What is machine learning#

To understand the basic principles of machine learning you do not need to have a PhD in computer science or have done a complex mathematical or technological study with a Master of Science (MSc) degree. Machine learning should be open and beneficial for everyone. So it is important that everyone can learn and understand the basics and the underlying principles of machine learning.

This section outlines common used terms that are used within the machine learning field. If you are short on time and want to know what the machine learning buzz is all about: This is the section you should read!

Before introducing terms and definitions: Be aware that no unified de-facto definition of machine learning exists. So be aware that when people are writing and talking about ‘machine learning’ they can be talking about totally different things and subjects. The machine learning (ML) label is often misused and intertwined with artificial intelligence (AI).

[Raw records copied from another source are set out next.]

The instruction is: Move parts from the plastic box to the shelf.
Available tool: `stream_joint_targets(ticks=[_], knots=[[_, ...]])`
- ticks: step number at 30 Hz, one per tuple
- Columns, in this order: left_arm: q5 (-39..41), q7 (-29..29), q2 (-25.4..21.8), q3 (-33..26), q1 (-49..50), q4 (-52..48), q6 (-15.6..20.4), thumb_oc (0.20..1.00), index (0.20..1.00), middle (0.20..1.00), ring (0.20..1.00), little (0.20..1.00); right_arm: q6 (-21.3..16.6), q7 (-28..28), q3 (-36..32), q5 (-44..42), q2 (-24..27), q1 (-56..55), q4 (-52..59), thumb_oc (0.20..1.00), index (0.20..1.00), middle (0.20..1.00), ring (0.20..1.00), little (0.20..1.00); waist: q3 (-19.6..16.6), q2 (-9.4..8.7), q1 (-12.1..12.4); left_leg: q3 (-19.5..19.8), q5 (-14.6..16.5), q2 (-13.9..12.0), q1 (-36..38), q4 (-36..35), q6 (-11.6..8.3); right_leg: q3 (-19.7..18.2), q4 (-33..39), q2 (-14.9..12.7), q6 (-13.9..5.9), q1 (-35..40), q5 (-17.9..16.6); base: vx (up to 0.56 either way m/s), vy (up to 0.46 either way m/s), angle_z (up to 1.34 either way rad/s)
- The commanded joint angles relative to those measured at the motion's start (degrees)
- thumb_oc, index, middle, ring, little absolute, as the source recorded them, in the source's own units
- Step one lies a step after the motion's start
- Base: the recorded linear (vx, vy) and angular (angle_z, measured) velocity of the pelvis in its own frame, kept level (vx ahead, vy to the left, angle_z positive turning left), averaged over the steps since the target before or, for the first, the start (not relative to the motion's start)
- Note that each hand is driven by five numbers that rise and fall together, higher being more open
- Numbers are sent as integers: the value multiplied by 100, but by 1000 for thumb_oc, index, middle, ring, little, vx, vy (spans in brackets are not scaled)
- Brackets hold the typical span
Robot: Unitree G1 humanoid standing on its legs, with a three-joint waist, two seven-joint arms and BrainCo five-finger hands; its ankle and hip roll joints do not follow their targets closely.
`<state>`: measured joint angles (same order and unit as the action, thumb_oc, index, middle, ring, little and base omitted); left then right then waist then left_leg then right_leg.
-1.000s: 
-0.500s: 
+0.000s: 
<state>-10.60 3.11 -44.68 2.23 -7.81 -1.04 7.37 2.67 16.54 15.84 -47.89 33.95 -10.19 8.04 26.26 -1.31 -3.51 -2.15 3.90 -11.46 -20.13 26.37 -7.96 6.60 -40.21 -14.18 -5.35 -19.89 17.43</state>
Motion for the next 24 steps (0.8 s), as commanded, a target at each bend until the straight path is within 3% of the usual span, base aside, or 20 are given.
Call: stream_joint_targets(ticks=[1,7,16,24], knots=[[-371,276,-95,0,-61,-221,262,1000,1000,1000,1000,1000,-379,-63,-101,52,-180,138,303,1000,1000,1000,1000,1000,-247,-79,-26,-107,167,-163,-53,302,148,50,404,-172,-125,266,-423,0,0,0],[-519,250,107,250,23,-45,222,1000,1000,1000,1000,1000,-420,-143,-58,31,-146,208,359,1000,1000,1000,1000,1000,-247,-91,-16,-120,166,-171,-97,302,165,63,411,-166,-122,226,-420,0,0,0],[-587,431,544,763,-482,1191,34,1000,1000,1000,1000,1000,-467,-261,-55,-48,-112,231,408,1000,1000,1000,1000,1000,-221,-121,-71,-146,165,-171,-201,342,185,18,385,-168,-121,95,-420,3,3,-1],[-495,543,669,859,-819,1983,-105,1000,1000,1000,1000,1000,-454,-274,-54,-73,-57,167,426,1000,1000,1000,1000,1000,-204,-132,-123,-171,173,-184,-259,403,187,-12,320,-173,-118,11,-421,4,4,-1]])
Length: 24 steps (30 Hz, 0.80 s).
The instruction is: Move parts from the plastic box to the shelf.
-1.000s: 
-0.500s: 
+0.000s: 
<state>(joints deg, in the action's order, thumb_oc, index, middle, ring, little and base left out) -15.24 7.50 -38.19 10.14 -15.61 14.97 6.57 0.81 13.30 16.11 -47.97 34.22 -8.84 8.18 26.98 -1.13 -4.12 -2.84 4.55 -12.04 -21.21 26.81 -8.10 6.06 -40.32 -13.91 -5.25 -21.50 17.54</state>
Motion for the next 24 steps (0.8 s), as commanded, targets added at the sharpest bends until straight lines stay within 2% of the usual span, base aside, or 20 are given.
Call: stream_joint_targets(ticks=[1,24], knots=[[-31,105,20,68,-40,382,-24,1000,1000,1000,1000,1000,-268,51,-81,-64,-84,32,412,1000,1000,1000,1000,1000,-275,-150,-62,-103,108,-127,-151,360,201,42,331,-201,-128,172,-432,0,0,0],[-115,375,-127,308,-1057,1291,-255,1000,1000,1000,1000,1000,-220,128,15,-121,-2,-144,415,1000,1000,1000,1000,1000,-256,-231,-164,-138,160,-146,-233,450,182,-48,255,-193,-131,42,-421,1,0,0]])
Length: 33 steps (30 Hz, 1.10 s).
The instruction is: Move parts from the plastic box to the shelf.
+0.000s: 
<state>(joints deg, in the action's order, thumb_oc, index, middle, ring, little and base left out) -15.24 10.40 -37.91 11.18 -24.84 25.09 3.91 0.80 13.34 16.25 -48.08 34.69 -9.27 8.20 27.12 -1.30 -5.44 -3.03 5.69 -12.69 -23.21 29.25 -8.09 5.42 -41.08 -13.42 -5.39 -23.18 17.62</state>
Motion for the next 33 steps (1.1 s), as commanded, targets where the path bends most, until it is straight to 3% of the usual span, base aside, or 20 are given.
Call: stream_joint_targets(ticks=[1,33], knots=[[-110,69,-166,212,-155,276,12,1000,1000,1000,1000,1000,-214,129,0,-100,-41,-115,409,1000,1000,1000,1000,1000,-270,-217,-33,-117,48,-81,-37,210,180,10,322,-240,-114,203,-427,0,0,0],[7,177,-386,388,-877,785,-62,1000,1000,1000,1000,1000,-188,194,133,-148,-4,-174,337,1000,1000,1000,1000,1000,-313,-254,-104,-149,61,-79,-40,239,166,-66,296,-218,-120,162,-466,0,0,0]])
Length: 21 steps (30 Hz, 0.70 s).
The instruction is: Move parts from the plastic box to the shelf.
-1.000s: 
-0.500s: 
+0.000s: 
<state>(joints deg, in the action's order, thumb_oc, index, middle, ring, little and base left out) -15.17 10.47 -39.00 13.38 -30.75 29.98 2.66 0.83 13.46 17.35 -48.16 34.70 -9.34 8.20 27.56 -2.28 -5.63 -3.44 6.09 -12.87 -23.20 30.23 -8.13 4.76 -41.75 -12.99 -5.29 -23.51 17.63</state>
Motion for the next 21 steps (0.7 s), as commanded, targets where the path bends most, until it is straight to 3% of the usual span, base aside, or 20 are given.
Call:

Investments in machine learning by large commercial companies are still growing. But a lot of documentation that is freely available on machine learning, especially some documents created by commercial vendors, is biased. In the reference section of this book you find a collection of open access resources for a more in depth study on various machine learning subjects. Be aware that also open access publications are not free from commercial interest. So also open access publications on machine learning are not always objective and free from bias.

Attention

Be aware of facts and fads when reading machine learning papers and books. Always be critical.

This section outlines essential concepts surrounding machine learning more in depth.

ML, AI and NLP: What is what#

Machine Learning (ML) and Artificial Intelligence (AI) are terms that are crucial to know when creating machine learning driven solutions. But also the term NLP (Natural language processing) is a term that is crucial for understanding current machine learning application that are created for speech or text. E.g. for bots which you can converse with instead of humans.

So let’s start with a high level separation of common used terms and their meaning:

  • AI (Artificial intelligence) is concerned with solving tasks that are easy for humans but hard for computers.

  • ML (Machine learning) is the science of getting computers to act without being explicitly programmed. Machine learning (ML) is basically learning through doing. Often machine learning is regarded as a subset of AI.

  • NLP (Natural language processing) is the part of machine learning that has to do with language (usually written). NLP concepts are outlined more in depth in another chapter of this book.

ML,AI and NLP

A clear distinction between AI and ML is hard to make. Discussions on making a clear distinguishing are often a waste of time and are heavily biased. For this publication we use the term machine learning (ML), since machine learning can be brought down to tangible hard mathematical algebra, software implementations and tangible applications. Philosophical discussions on questions ‘what is intelligence?’ are mostly related to AI discussions.

At its core, machine learning is simply a way of achieving AI. Machine learning can be seen as currently the only viable approach to building AI systems that can operate in complicated real-world environments.

A few other definitions of artificial intelligence:

  • A branch of computer science dealing with the simulation of intelligent behaviour in computers.

  • The capability of a machine to imitate intelligent human behaviour.

  • A computer system able to perform tasks that normally require human intelligence, such as visual perception, speech recognition, decision-making, and translation between languages.

There are a lot of ways to simulate human intelligence, and some methods are more intelligent than others. AI raises questions on the philosophical spectrum, like ‘What is intelligence?’, ‘How do we measure intelligence?’ AI also gives a lot of fuel for ethical discussions like:

  • Should AI driven machine learning be a legal entity?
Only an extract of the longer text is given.